_HOW TO COMPLETE THIS TASK_:
Write out the entries below exactly, starting at the first line and stopping after the line that contains "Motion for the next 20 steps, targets"; skip all pictures.

-------

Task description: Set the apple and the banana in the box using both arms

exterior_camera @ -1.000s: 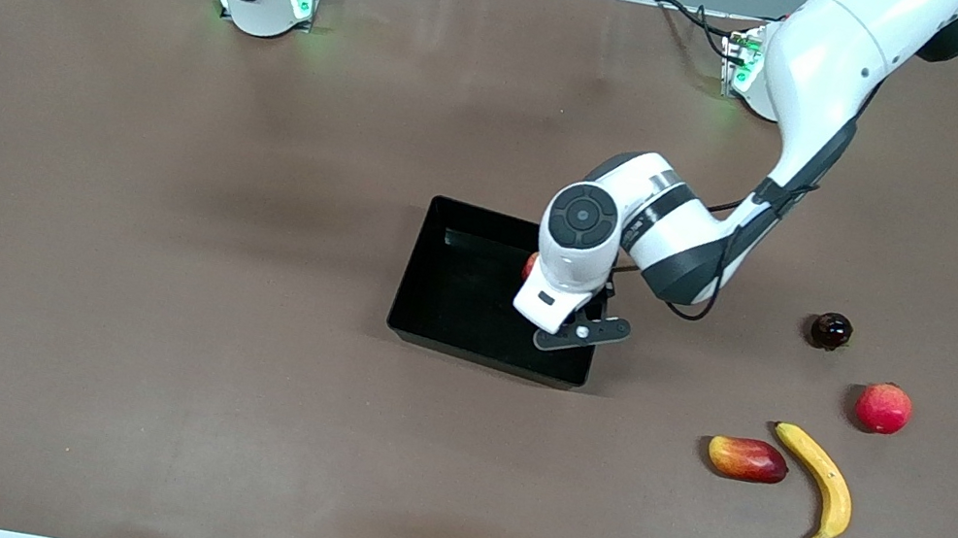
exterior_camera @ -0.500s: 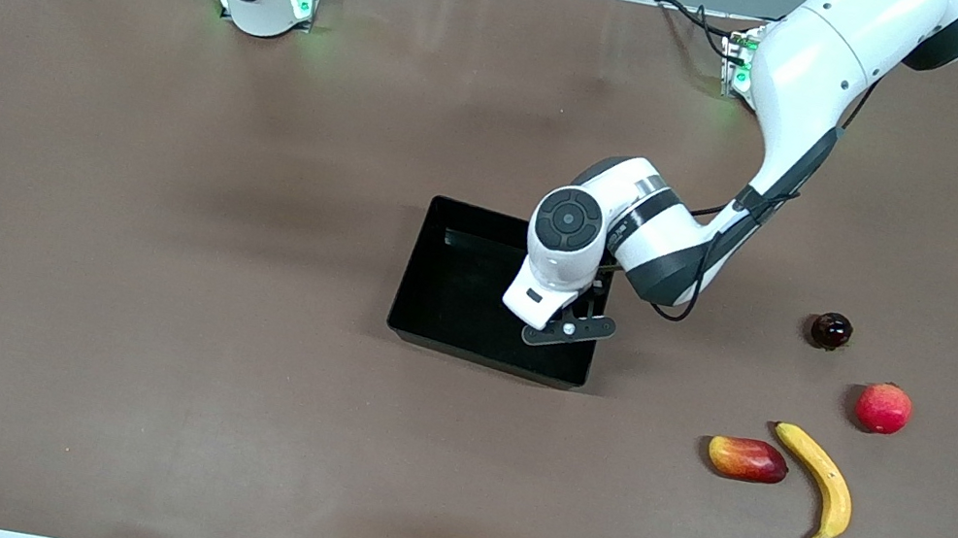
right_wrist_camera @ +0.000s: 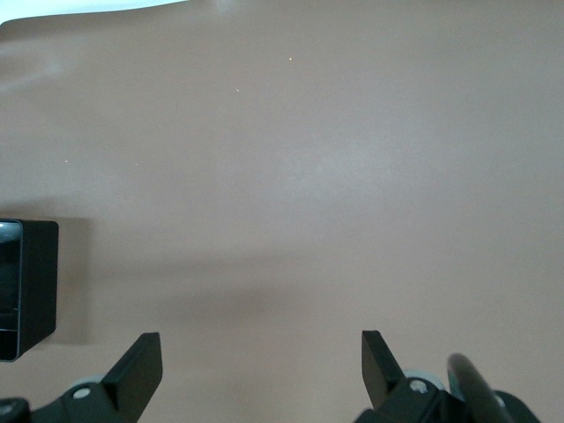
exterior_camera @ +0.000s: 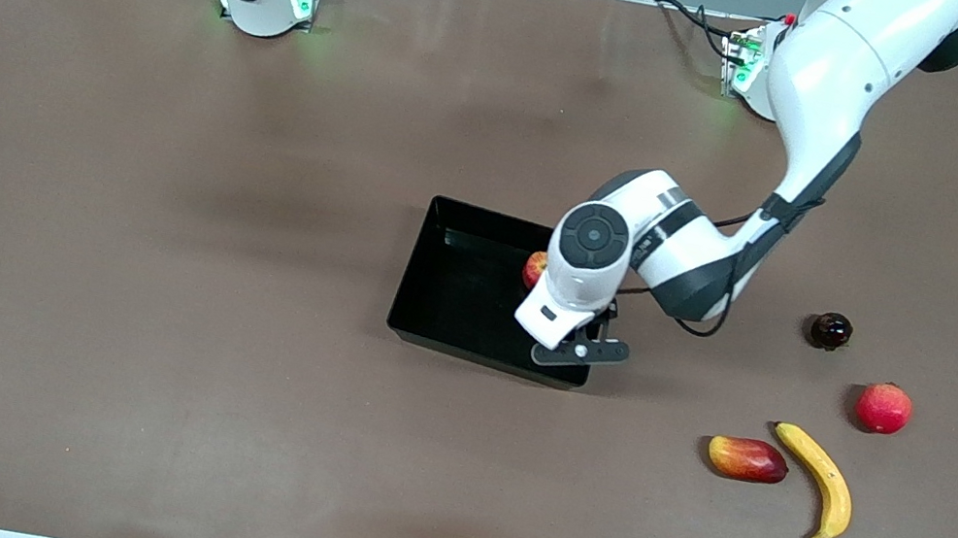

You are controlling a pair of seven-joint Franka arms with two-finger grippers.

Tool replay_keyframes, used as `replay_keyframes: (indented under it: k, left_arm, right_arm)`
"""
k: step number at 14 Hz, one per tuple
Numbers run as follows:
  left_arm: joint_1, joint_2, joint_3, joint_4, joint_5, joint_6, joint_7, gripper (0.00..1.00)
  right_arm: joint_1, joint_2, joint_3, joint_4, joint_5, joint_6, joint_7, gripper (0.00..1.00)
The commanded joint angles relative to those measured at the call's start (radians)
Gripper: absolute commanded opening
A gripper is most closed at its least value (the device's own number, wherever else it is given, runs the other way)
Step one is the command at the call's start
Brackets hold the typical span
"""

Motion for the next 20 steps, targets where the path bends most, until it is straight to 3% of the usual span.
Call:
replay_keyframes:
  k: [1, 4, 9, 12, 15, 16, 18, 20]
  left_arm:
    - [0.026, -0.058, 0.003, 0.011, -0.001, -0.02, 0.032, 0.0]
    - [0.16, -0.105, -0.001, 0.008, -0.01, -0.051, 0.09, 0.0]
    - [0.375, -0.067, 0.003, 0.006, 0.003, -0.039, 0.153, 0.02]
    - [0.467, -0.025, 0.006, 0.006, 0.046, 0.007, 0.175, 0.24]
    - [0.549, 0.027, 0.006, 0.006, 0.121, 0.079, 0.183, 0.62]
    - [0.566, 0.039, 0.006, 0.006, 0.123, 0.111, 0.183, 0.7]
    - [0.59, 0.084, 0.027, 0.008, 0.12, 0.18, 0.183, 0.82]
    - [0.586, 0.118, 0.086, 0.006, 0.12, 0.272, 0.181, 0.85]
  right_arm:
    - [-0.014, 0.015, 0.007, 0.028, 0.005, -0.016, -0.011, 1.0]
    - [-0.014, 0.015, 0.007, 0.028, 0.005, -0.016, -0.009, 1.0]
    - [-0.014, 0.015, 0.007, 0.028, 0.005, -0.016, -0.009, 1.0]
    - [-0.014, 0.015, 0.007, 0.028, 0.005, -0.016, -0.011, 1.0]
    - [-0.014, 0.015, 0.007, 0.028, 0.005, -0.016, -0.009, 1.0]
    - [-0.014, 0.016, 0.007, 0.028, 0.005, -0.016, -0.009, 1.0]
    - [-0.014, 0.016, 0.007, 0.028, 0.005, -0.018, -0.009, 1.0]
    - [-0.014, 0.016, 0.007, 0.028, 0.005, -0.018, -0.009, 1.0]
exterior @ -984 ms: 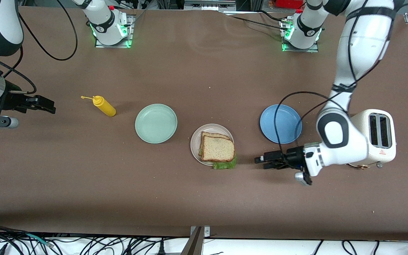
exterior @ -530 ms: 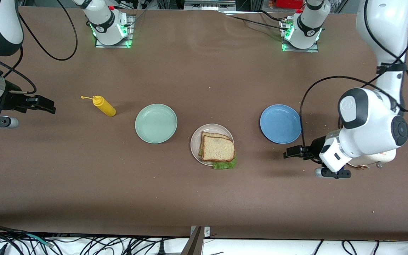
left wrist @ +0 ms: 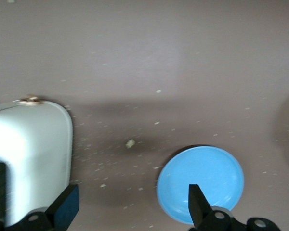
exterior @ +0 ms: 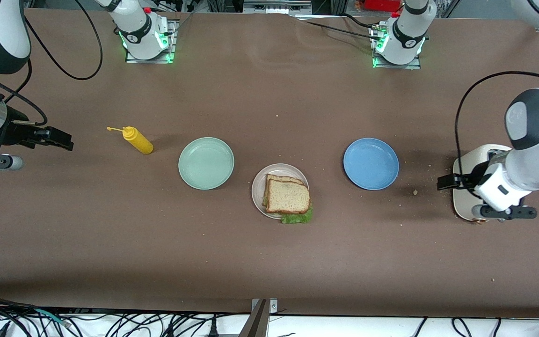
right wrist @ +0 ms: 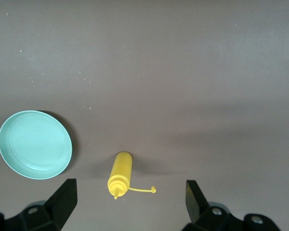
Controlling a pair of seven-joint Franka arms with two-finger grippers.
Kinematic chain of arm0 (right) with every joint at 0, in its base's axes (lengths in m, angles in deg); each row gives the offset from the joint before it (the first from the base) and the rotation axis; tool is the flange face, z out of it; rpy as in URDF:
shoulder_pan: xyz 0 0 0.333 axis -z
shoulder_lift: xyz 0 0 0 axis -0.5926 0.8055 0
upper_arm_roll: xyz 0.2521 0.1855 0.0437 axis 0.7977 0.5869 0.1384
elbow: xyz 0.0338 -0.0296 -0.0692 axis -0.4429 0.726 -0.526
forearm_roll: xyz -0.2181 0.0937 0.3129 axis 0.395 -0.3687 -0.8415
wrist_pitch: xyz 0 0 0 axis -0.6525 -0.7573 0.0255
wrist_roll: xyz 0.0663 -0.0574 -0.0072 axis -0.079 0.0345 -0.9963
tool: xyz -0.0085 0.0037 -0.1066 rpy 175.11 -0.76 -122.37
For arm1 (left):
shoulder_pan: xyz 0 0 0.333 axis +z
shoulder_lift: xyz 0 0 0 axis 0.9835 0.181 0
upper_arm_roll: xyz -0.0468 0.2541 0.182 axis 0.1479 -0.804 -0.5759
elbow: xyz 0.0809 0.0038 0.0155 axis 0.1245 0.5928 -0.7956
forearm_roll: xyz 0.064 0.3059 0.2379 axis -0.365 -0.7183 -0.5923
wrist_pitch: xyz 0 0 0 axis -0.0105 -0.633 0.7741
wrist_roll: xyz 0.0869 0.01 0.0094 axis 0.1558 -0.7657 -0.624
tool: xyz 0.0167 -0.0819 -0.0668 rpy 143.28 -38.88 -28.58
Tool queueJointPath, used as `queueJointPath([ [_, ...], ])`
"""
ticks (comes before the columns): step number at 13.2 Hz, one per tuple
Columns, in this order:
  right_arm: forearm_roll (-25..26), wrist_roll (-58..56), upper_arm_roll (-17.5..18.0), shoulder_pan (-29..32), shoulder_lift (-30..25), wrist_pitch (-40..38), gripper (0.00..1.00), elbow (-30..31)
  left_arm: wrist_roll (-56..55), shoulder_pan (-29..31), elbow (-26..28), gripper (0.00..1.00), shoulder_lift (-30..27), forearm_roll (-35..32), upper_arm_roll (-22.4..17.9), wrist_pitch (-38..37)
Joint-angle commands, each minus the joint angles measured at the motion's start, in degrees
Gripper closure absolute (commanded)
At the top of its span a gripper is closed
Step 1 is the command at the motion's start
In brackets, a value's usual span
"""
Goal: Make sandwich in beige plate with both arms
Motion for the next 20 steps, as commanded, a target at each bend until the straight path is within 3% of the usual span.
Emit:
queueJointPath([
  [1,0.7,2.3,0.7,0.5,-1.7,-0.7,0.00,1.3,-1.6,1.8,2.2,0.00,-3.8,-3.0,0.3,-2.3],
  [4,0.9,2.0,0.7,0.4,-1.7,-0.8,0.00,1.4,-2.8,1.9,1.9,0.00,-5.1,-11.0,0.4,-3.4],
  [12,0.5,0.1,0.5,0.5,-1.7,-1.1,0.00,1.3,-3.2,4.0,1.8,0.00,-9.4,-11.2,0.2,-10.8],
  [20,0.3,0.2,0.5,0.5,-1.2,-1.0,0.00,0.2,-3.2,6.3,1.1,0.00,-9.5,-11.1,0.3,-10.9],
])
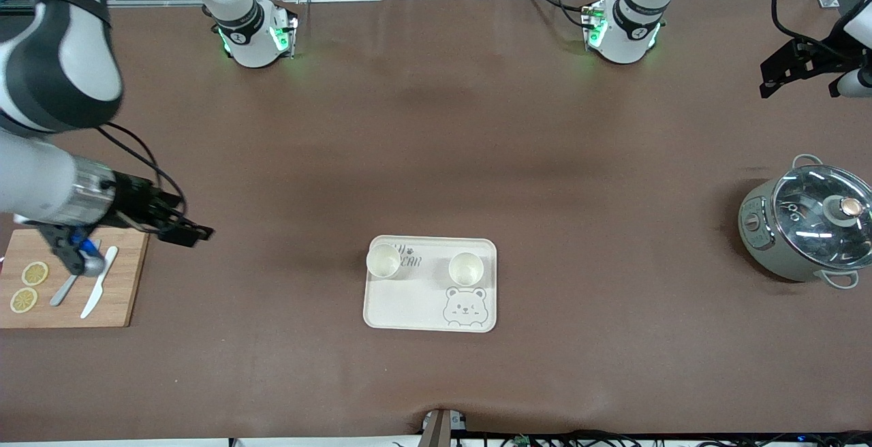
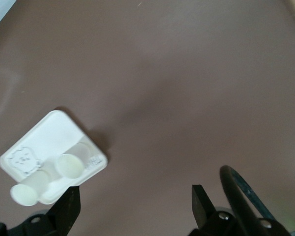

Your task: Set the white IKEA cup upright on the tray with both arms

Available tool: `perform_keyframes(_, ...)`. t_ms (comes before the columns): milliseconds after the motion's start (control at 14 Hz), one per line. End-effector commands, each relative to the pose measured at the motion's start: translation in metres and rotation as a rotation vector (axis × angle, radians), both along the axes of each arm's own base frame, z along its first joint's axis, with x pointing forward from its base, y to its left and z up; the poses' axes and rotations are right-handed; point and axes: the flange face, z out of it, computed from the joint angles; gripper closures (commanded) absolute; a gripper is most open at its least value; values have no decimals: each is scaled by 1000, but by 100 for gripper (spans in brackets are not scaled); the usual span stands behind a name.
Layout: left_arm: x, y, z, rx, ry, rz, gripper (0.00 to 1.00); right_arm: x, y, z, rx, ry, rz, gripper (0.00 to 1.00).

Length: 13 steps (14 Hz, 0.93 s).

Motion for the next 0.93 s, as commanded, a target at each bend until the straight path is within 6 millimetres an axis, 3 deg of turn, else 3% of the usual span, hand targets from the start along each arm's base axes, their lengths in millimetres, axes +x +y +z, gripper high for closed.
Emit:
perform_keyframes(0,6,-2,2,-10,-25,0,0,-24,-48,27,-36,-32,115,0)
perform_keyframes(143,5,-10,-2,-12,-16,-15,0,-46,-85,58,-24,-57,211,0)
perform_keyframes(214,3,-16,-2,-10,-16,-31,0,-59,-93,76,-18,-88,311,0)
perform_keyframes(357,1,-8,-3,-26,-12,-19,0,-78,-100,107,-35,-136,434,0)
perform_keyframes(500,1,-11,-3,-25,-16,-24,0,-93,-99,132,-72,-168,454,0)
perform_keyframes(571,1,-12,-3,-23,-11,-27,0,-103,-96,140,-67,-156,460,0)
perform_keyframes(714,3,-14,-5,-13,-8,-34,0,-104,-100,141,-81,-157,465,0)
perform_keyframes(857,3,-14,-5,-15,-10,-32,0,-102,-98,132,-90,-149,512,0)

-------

_ANSWER BOX_:
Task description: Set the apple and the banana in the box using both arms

exterior_camera @ -1.000s: 
exterior_camera @ -0.500s: 
right_wrist_camera @ +0.000s: 
exterior_camera @ +0.000s: 

You are controlling a pair of seven-joint Franka arms with two-finger grippers.

Tool replay_keyframes, used as `replay_keyframes: (indented under it: k, left_arm, right_arm)`
"""
k: step number at 14 Hz, one per tuple
Numbers run as follows:
  left_arm: joint_1, joint_2, joint_3, joint_4, joint_5, joint_6, joint_7, gripper (0.00..1.00)
  right_arm: joint_1, joint_2, joint_3, joint_4, joint_5, joint_6, joint_7, gripper (0.00..1.00)
The commanded joint angles relative to those measured at the call's start (radians)
Gripper: absolute commanded opening
A gripper is most closed at its least value (the device's own number, wherever else it is given, runs the other way)
Step one is the command at the call's start
Brackets hold the typical span
"""

Motion for the next 20 steps, targets where the path bends most, until it is straight to 3% of the usual span.

What the exercise required is now complete.